Save the test manifest to a central location on the system until you are ready to compare manifests.

When you want to compare manifests, copy the control manifest to the location of the test manifest. Or, copy the test manifest to the control system.

For example:

# cp control-manifest /net/test-server/bart/manifests

If the test system is not an NFS-mounted system, use FTP or some other reliable means to copy the control manifest to the test system.

Compare the control manifest with the test manifest and redirect the output to a file.
# bart compare control-manifest test1-manifest > test1.report

Examine the BART report for oddities.

Repeat Step 4 through Step 9 for each test manifest that you want to compare with the control manifest.

Use the same bart options for each test system.

Example 6–6 Comparing Manifests From Different Systems With the Manifest of a Control System

This example describes how to monitor changes to the contents of the /usr/bin directory by comparing a control manifest with a test manifest from a different system.

Create a control manifest.

# bart create -R /usr/bin > control-manifest.121203
!Version 1.0
! Friday, December 12, 2003 (09:19:00)
# Format:
#fname D size mode acl dirmtime uid gid
#fname P size mode acl mtime uid gid
#fname S size mode acl mtime uid gid
#fname F size mode acl mtime uid gid contents
#fname L size mode acl lnmtime uid gid dest
#fname B size mode acl mtime uid gid devnode
#fname C size mode acl mtime uid gid devnode
/ D 13312 40755 user::rwx,group::r-x,mask:r-x,other:r-x 3fd9e925 0 2
/.s F 14200 104711 user::rwx,group::--x,mask:--x,other:--x
3f8dbfd6 0 1 8ec7e52d8a35ba3b054a6394cbf71cf6
/ControlPanel L 28 120777 - 3f81dc71 0 1 jre/bin/ControlPanel
/HtmlConverter L 25 120777 - 3f81dcdc 0 1 bin/HtmlConverter
/acctcom F 28300 100555 user::r-x,group::r-x,mask:r-x,other:r-x
3f6b5750 0 2 d6e99b19c847ab4ec084d9088c7c7608
/activation-client F 9172 100755 user::rwx,group::r-x,mask:r-x,
other:r-x 3f5cb907 0 1 b3836ad1a656324a6e1bd01edcba28f0
/adb F 9712 100555 user::r-x,group::r-x,mask:r-x,other:r-x
3f6b5736 0 2 5e026413175f65fb239ee628a8870eda
/addbib F 11080 100555 user::r-x,group::r-x,mask:r-x,other:r-x
3f6b5803 0 2 a350836c36049febf185f78350f27510
.
.
.

Create a test manifest for each system that you want to compare with the control system.
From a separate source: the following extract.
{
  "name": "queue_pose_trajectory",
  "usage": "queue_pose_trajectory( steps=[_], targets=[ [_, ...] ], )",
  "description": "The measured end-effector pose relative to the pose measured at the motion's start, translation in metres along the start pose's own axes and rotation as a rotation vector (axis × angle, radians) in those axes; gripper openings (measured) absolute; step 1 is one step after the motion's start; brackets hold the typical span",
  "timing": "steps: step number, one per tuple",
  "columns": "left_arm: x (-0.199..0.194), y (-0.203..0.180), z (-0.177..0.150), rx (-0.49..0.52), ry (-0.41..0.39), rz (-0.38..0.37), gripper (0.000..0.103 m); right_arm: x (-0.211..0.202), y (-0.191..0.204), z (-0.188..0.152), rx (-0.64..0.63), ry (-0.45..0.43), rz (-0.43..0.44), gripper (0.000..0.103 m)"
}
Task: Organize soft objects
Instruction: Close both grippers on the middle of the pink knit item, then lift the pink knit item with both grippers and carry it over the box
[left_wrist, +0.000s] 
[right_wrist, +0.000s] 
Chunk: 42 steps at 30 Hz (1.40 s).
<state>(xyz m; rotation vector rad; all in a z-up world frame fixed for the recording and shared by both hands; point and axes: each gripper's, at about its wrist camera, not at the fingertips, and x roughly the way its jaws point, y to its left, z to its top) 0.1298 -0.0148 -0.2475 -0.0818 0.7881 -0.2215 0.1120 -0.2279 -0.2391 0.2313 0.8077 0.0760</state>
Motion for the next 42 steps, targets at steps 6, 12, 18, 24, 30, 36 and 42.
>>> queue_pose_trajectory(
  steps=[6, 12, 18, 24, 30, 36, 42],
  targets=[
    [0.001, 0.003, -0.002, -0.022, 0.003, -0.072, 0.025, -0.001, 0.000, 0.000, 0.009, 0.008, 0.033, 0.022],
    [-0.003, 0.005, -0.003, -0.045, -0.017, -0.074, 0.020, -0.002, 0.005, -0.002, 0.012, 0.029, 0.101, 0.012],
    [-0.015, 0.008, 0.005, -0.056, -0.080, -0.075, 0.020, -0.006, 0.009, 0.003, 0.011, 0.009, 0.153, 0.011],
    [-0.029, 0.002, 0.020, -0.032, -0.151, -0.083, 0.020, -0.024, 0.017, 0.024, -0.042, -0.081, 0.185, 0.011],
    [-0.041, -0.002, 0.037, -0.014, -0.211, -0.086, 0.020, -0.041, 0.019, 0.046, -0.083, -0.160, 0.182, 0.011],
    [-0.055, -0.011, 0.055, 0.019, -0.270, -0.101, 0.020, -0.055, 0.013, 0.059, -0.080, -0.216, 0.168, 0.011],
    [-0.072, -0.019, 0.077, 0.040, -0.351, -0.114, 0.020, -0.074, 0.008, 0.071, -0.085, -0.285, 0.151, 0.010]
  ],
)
# bart create -R /usr/bin > system2-manifest.121503
! Version 1.0
! Friday, December 15, 2003 (13:30:58)
# Format:
#fname D size mode acl dirmtime uid gid
#fname P size mode acl mtime uid gid
#fname S size mode acl mtime uid gid
#fname F size mode acl mtime uid gid contents
#fname L size mode acl lnmtime uid gid dest
#fname B size mode acl mtime uid gid devnode
#fname C size mode acl mtime uid gid devnode
/ D 13312 40755 user::rwx,group::r-x,mask:r-x,other:r-x 3fd9ea9c 0 2
/.s F 14200 104711 user::rwx,group::--x,mask:--x,other:--x
3f8dbfd6 0 1 8ec7e52d8a35ba3b054a6394cbf71cf6
/ControlPanel L 28 120777 - 3f81dc71 0 1 jre/bin/ControlPanel
/HtmlConverter L 25 120777 - 3f81dcdc 0 1 bin/HtmlConverter
/acctcom F 28300 100555 user::r-x,group::r-x,mask:r-x,other:
r-x 3f6b5750 0 2 d6e99b19c847ab4ec084d9088c7c7608
.
.
.

When you want to compare manifests, copy the manifests to the same location.
# cp control-manifest /net/system2.central/bart/manifests

Compare the control manifest with the test manifest.

# bart compare control-manifest  system2.test > system2.report
/su:
  gid  control:3  test:1
/ypcat:
  mtime  control:3fd72511  test:3fd9eb23

The previous output indicates that the group ID of the su file in the /usr/bin directory is not the same as that of the control system. This information can be helpful in determining whether a different version of the software was installed on the test system or if possibly someone has tampered with the file.